If you are processing data dispatched to the DLQ topic, all you need to do to make it delayed is to add delay_by to your DLQ topic routing definition as follows:

class KarafkaApp < Karafka::App
  routes.draw do
    topic :orders_states do
      consumer OrdersStatesConsumer

      dead_letter_queue(
        topic: :failed_orders_dlq,
        max_retries: 2
      )
    end

    topic :failed_orders_dlq do
      consumer FailedOrdersRecoveryConsumer
      # Try to process failed orders messages with 5 minutes of a delay
      delay_by(5 * 60_000)
    end
  end
end

Disabling Dispatch

For some use cases, you may want to skip messages after retries without dispatching them to an alternative topic.
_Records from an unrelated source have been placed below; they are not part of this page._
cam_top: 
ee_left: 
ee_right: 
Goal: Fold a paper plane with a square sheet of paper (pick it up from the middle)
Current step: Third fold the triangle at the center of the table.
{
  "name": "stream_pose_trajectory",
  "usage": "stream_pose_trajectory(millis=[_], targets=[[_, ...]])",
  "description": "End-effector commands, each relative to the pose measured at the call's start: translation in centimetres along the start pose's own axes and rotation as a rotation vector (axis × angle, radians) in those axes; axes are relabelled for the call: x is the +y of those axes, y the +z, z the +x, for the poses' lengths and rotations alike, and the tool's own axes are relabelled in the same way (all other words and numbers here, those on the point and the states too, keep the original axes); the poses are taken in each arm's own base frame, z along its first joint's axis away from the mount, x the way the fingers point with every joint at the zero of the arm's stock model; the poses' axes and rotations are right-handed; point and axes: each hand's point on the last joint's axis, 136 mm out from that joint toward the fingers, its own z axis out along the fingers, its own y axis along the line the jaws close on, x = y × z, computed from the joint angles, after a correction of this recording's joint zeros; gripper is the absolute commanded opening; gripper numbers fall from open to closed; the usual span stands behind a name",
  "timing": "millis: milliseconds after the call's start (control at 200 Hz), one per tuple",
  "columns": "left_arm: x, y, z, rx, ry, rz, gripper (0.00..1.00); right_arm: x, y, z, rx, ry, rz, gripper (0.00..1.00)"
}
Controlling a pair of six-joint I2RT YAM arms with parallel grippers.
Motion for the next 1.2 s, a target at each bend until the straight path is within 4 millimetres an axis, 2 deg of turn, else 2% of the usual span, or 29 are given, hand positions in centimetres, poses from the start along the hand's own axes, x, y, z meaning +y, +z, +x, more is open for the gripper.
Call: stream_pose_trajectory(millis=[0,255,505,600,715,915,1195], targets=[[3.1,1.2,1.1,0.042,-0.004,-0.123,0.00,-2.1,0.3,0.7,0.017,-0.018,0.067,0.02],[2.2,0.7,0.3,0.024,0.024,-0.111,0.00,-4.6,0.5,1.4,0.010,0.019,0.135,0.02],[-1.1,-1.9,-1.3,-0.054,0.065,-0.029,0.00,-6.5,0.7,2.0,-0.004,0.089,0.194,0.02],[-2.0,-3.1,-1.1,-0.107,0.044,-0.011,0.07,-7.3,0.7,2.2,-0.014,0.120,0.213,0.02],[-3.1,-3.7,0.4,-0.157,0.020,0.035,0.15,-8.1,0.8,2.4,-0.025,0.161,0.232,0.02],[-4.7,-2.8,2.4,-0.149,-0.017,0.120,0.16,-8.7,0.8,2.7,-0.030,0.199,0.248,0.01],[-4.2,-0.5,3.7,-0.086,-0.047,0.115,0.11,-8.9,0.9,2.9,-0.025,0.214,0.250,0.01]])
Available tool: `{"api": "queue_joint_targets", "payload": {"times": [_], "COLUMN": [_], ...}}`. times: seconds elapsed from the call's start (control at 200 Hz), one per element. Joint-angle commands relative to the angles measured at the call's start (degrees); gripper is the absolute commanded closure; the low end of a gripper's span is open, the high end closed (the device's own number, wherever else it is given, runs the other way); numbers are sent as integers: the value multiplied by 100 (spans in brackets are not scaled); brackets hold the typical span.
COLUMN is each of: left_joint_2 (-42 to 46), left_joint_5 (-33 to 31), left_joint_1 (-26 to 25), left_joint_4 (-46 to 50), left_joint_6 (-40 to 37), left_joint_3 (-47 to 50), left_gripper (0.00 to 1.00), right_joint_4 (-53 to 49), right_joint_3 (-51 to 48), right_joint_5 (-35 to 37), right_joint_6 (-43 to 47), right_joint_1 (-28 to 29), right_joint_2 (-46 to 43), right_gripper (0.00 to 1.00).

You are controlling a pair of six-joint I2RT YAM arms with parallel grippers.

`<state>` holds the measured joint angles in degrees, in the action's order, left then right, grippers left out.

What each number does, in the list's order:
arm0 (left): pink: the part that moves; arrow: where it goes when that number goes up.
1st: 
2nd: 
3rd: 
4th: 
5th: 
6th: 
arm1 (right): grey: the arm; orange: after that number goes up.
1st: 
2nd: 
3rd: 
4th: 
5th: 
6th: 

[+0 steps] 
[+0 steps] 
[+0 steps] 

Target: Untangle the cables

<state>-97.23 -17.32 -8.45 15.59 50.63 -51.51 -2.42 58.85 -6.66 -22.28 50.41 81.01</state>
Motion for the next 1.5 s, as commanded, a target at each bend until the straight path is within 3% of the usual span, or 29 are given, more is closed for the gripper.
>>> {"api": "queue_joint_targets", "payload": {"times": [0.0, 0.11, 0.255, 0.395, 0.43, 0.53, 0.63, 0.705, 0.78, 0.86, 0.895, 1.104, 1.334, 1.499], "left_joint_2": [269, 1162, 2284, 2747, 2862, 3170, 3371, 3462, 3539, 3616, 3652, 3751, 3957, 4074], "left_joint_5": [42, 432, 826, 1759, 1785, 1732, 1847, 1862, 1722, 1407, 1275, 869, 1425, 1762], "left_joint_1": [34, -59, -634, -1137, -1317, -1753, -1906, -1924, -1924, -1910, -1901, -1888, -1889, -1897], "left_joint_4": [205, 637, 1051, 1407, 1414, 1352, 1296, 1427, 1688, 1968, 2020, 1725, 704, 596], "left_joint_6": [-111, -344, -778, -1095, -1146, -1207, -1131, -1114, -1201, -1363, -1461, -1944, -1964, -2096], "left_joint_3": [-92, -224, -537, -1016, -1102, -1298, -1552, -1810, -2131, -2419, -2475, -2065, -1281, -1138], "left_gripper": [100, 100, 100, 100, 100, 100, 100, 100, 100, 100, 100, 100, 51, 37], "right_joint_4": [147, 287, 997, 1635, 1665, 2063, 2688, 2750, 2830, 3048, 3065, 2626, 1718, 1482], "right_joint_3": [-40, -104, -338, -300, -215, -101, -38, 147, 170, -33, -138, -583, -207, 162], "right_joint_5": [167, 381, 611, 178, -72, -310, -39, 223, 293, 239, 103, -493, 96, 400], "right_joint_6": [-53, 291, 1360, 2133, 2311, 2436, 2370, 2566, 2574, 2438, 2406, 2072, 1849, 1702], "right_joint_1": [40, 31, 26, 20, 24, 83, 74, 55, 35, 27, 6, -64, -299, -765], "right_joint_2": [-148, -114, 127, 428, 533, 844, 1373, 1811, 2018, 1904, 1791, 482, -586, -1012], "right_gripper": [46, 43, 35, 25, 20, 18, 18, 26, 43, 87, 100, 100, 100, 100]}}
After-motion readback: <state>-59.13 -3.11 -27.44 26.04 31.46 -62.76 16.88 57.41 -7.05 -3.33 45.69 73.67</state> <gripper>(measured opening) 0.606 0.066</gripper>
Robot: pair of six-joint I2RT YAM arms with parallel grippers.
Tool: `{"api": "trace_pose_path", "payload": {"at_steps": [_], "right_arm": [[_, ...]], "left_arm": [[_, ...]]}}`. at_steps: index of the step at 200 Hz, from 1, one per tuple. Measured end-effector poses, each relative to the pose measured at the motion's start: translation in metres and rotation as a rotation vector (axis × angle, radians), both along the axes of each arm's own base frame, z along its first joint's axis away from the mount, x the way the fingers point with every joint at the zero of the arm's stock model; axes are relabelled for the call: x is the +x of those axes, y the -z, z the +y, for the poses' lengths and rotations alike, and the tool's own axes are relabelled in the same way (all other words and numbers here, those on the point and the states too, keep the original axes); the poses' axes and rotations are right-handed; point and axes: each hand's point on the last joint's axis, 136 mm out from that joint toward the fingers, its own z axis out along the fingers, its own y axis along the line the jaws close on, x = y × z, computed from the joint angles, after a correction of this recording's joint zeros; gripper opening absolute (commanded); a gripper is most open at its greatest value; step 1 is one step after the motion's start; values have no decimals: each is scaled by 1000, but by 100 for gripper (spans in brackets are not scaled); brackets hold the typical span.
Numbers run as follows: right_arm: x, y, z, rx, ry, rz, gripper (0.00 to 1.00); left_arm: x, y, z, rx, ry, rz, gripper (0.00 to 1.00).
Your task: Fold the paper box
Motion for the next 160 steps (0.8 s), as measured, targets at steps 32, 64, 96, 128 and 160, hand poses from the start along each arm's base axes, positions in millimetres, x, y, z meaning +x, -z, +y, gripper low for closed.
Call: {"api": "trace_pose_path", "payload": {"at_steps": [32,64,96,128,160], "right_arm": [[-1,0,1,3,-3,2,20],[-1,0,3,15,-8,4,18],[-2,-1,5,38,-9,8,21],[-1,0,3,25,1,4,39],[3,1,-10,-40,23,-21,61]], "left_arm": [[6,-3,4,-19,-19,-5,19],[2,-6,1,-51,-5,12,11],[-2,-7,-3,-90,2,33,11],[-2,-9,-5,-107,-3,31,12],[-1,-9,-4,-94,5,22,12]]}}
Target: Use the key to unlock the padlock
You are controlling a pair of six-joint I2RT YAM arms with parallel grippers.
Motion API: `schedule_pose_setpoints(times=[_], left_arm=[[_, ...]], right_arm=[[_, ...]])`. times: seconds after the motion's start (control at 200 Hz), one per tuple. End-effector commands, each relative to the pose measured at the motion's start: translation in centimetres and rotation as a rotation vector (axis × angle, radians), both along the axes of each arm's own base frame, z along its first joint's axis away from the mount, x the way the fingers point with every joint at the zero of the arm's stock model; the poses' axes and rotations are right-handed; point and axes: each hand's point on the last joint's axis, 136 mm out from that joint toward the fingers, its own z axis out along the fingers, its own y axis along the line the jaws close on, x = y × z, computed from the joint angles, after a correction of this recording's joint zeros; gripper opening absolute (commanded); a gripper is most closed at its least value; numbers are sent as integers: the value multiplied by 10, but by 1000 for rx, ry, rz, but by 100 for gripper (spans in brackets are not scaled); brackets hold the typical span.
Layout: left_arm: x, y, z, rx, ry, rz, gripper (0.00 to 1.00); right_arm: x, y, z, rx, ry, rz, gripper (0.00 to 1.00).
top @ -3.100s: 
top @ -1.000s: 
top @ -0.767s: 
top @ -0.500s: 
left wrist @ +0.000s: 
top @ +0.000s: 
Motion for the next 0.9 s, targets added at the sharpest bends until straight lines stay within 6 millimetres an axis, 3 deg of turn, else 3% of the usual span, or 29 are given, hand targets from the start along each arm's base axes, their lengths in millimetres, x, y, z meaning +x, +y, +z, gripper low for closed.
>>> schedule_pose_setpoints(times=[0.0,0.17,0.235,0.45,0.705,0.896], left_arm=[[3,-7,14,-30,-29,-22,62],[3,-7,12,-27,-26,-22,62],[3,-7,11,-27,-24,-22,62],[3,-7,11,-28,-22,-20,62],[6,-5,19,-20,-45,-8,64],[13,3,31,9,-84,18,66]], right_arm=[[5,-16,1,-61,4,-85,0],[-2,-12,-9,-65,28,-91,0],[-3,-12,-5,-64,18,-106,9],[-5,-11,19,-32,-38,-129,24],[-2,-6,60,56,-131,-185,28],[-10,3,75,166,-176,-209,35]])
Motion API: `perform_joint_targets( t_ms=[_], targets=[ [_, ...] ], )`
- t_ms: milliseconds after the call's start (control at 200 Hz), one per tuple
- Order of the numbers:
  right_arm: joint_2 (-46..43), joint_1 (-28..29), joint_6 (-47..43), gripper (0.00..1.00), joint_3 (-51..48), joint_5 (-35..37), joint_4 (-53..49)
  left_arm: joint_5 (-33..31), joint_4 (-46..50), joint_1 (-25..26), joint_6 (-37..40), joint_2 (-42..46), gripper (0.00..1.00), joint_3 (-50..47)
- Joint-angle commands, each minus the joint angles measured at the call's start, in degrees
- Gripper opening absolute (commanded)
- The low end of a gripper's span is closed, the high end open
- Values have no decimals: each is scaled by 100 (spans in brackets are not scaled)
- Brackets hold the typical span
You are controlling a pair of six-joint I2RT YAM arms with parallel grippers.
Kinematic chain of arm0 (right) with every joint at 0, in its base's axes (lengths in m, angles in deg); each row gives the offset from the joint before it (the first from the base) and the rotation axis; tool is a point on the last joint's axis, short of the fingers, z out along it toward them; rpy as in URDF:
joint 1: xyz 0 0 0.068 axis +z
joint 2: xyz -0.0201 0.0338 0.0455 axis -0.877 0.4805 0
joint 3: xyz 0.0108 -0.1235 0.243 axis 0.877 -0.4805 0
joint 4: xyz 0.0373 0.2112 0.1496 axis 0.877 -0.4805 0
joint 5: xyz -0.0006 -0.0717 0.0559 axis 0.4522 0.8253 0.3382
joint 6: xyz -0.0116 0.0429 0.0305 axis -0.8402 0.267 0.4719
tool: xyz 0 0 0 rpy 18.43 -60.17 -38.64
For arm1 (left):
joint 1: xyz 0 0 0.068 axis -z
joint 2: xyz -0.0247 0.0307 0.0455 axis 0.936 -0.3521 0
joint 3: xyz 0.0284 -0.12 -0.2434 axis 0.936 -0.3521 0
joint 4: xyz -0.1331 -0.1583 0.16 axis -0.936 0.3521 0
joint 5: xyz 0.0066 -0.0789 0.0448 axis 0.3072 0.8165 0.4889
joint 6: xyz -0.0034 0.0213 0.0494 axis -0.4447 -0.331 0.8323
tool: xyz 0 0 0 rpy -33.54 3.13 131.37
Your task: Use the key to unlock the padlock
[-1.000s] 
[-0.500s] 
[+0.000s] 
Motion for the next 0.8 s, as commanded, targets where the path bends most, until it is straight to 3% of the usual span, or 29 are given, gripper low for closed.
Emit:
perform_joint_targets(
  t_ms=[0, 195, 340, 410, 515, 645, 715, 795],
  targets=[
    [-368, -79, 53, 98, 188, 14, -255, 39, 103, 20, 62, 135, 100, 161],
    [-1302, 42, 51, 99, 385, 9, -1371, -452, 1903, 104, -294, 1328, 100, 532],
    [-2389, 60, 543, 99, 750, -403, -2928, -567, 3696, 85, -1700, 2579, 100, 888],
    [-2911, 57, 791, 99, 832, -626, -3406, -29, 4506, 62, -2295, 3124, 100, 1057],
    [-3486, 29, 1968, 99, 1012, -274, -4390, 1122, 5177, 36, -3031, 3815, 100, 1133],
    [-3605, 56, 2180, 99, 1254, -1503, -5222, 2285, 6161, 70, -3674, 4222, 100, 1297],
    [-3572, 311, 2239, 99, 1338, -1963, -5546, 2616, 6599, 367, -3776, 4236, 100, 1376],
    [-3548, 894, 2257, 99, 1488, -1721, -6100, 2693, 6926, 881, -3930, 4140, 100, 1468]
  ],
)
To do this, you need to set the DLQ topic attribute value to false:

class KarafkaApp < Karafka::App
  routes.draw do
    topic :orders_states do
      consumer OrdersStatesConsumer

      dead_letter_queue(
        topic: false,
        max_retries: 2
      )
    end
  end
end

When that happens, Karafka will retry two times and continue processing despite errors.

Dispatch Warranties

Enhanced Dead Letter Queue ensures that messages moved to the DLQ topic will always reach the same partition and in order, even when the DLQ topic has a different number of partitions. This means that you can implement pipelines for processing broken messages and rely on the ordering warranties from the original topic.

*This example illustrates how Enhanced DLQ preserves order of messages from different partitions.

The DLQ topic does not have to have the same number of partitions as the topics from which the broken messages come. Karafka will ensure that all the messages from the same origin partition will end up in the same DLQ topic partition.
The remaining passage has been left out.